I don't think you understood the article. The AI did not find any vulnerability most of the time, even after directly being prompted to find it.
But the Human already found a vulnerability and fixed it. Also, as seen in numerous Github AI Hacker1 fails, most of the time the AI will make up CVEs or fixes for these, essentially being more of a roadblock than a helping hand to verifying what the human wrote.
As seen in the article, even if you would point exactly to the problem, the AI will still not find it or make up problems 99.92% of the time.
Don't forget the 28/100 false positive rate.
So only 8% success rate, and 28% false positive rate (even worse than just failing to find the issue) in ideal conditions.
What I understood from the article was that the developer was testing it on a vulnerability they found, and the AI detected it very occasionally.
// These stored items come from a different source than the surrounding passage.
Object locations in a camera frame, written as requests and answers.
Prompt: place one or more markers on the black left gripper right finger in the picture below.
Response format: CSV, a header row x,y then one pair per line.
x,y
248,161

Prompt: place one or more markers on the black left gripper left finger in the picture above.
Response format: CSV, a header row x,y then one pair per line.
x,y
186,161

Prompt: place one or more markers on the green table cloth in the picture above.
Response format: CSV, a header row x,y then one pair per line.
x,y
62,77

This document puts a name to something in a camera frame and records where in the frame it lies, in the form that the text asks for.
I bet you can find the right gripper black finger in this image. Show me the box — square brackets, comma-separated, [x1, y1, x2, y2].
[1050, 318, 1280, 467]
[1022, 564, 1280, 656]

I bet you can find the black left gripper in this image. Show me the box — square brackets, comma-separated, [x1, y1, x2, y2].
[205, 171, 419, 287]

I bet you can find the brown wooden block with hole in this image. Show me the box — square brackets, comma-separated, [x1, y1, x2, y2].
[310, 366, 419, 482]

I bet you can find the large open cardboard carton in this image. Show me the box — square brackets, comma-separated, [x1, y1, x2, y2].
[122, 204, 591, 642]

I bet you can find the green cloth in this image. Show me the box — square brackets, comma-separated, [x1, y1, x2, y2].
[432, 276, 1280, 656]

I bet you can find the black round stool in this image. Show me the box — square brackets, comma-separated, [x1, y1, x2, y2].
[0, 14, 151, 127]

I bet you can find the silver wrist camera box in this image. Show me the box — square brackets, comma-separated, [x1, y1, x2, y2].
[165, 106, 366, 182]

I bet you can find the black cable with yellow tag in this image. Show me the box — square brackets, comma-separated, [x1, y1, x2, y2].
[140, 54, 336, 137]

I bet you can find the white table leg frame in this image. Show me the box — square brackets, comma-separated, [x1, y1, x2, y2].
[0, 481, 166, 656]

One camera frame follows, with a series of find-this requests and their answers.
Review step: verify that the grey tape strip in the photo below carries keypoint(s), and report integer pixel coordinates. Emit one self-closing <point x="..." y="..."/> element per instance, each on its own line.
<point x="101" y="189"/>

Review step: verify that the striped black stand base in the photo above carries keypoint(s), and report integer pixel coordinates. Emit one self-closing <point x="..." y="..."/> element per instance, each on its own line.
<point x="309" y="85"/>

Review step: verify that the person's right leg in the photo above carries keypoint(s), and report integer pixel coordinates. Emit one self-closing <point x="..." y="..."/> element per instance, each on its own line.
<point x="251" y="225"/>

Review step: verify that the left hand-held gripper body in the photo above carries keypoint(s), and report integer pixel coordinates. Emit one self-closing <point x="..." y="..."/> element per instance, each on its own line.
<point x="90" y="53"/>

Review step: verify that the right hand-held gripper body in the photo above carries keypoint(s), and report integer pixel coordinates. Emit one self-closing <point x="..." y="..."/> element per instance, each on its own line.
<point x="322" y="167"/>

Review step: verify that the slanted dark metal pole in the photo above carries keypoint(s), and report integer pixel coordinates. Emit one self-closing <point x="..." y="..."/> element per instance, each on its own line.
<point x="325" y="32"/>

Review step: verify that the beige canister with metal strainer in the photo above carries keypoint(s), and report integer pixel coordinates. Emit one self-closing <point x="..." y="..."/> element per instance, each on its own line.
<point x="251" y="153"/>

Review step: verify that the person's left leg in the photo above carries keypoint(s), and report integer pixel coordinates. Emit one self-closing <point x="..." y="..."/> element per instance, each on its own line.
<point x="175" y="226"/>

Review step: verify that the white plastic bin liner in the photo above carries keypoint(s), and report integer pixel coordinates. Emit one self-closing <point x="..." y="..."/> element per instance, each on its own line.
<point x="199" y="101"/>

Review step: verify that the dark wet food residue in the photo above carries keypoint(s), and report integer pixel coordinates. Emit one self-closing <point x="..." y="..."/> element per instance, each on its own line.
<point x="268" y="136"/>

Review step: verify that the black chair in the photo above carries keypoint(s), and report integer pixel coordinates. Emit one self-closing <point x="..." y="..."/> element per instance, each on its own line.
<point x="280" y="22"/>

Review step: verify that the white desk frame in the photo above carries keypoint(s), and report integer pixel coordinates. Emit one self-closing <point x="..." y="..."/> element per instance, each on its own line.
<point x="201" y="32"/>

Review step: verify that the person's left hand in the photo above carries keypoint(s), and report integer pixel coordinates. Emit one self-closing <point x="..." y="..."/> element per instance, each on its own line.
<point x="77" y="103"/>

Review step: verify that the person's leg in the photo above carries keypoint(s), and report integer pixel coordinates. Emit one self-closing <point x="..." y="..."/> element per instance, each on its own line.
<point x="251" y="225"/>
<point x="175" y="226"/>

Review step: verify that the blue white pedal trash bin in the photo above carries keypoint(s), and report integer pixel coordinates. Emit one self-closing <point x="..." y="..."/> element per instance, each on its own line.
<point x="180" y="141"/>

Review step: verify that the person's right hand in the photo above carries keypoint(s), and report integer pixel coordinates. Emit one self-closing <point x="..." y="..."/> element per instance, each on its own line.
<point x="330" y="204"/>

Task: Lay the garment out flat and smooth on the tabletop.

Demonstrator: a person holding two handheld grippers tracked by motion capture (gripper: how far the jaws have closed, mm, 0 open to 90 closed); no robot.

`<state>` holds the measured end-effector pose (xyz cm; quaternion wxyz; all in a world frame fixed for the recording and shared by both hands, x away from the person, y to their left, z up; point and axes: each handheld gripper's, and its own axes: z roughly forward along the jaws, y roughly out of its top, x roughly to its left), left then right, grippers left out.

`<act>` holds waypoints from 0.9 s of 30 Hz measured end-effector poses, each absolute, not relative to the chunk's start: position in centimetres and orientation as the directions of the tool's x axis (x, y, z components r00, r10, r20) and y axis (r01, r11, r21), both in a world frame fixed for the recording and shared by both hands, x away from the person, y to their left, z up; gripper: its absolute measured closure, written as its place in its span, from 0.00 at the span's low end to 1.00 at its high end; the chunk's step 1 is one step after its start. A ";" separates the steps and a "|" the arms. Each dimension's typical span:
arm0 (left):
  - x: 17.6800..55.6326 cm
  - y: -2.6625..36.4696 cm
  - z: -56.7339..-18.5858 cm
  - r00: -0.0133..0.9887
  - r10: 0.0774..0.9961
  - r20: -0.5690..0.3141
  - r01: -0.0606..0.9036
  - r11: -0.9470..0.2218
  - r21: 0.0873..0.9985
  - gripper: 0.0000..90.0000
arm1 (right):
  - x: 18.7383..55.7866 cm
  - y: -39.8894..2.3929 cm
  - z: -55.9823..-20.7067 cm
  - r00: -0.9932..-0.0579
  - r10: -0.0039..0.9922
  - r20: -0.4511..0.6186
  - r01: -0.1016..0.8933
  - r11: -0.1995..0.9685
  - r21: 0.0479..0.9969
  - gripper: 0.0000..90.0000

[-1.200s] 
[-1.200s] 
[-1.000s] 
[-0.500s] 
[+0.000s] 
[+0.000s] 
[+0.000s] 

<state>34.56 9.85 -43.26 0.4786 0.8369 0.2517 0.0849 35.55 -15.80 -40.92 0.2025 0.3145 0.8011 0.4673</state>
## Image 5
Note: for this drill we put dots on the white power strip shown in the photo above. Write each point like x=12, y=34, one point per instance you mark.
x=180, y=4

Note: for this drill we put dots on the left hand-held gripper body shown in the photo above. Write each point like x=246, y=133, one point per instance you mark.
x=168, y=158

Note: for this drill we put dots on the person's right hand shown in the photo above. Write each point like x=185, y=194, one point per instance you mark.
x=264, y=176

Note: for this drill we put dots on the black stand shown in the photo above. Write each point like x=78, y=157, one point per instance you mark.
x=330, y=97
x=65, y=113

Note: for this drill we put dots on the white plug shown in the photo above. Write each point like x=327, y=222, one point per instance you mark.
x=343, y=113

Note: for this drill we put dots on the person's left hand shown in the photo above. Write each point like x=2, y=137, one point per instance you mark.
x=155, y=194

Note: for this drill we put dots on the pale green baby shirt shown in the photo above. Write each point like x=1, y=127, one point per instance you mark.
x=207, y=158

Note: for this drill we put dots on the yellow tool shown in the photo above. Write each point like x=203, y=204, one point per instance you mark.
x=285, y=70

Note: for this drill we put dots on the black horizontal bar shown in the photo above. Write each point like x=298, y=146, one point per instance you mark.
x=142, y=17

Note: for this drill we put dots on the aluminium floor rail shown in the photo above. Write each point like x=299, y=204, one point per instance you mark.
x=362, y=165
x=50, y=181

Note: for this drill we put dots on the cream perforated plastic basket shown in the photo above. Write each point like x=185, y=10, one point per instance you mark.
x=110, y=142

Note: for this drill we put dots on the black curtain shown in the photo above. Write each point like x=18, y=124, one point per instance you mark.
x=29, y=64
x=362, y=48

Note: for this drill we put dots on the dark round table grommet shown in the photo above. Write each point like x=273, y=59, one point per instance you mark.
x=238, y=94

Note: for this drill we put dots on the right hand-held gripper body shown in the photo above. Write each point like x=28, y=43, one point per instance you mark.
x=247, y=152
It found a random other problem, which yes can often be a false positive, but I gathered from the article that there was one that was a previously undiscovered vulnerability. But that's where the developer verifies instead of taking ChatGPT at its word.
Of course I still don't trust it to code the fix, but in terms of looking for problem areas in code. While its effectiveness in practice is marginal, as an application of AI in general, it can search big areas and try to come up with a few candidates, that I think is a legit use case.
I mean, if you run it 100 Times and spend like 2 Months chasing down the false positives, maybe.